The Labour leader said the by-election was always going to be "tough" as the party had never won the seat before.
He said it must "redouble its effort" to appeal to voters who were not traditional supporters.
But Labour MP Austin Mitchell said the result, which saw Labour get just under 10% of the vote, was a "disaster".
Mr Miliband has said there must be no "no-go areas" for his party and it must make inroads in the south of England, where it won a swathe of seats in 1997 and 2001, if it is to return to government.
Labour won more than 20% of the vote in Eastleigh in the 2001 and 2005 elections.
But this time around, the party's candidate John O'Farrell polled just over 4,000 votes, or 9.8%, a 0.2 percentage points increase on the party's tally in the 2010 election.
'Nothing to fear'
Mr Miliband said the party had never come close to winning Eastleigh before, even in 1997 when it won a landslide general election victory, and the campaign was always going to be a challenge.
"Clearly I would have preferred to get more votes but this was always going to be a tough fight for Labour," he said. "All it convinces me of is we need to redouble our efforts to reach out to every part of the country, including areas where Labour has traditionally not been strong."
Mr Miliband rejected suggestions the result was a major setback to his plan to make Labour a One Nation party but he said his strategy of seeking to broaden its appeal was the correct one.
"We need to build an organisation and build support in areas where we haven't traditionally had support and it is harder to do that in a three-week campaign," he added.
After the UK Independence Party leapfrogged both Labour and the Conservatives to finish second, Mr Mitchell said the result showed Labour needed more of a "nationalist appeal".
The veteran MP, one of those in the party calling for a referendum on the UK's membership of the EU, added: "The nation is being betrayed, weakened and sold down river.
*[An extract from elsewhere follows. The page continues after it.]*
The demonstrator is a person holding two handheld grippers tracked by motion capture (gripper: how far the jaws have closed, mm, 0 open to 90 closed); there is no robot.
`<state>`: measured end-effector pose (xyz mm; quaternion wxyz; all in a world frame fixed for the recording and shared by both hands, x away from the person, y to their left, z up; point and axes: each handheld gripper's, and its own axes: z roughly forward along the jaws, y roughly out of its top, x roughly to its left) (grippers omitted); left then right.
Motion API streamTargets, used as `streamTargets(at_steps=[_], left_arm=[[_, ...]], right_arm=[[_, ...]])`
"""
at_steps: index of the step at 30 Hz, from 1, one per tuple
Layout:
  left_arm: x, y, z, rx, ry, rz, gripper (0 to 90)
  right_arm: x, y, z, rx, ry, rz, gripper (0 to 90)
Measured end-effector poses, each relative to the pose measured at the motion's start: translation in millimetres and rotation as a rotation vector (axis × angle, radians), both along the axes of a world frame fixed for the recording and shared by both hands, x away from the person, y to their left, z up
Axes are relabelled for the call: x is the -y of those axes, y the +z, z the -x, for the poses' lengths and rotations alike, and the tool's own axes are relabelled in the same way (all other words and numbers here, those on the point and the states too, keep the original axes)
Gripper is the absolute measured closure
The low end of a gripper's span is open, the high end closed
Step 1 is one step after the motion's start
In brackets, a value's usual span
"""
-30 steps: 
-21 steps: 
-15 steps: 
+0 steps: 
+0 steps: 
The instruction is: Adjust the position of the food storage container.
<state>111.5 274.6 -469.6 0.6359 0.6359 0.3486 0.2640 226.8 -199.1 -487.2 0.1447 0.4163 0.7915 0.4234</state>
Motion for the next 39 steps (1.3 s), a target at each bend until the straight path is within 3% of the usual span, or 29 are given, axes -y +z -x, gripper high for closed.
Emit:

We should say so."
Shadow minister Diane Abbott acknowledged Labour had been "squeezed" by UKIP but said she did not see the party as a real threat at the next election.
"I don't think we have anything to fear from UKIP," she told the BBC. "It is not a problem for Labour." However, she said UKIP's performance should not be allowed to tilt the "centre of gravity" to the right on issues such as immigration.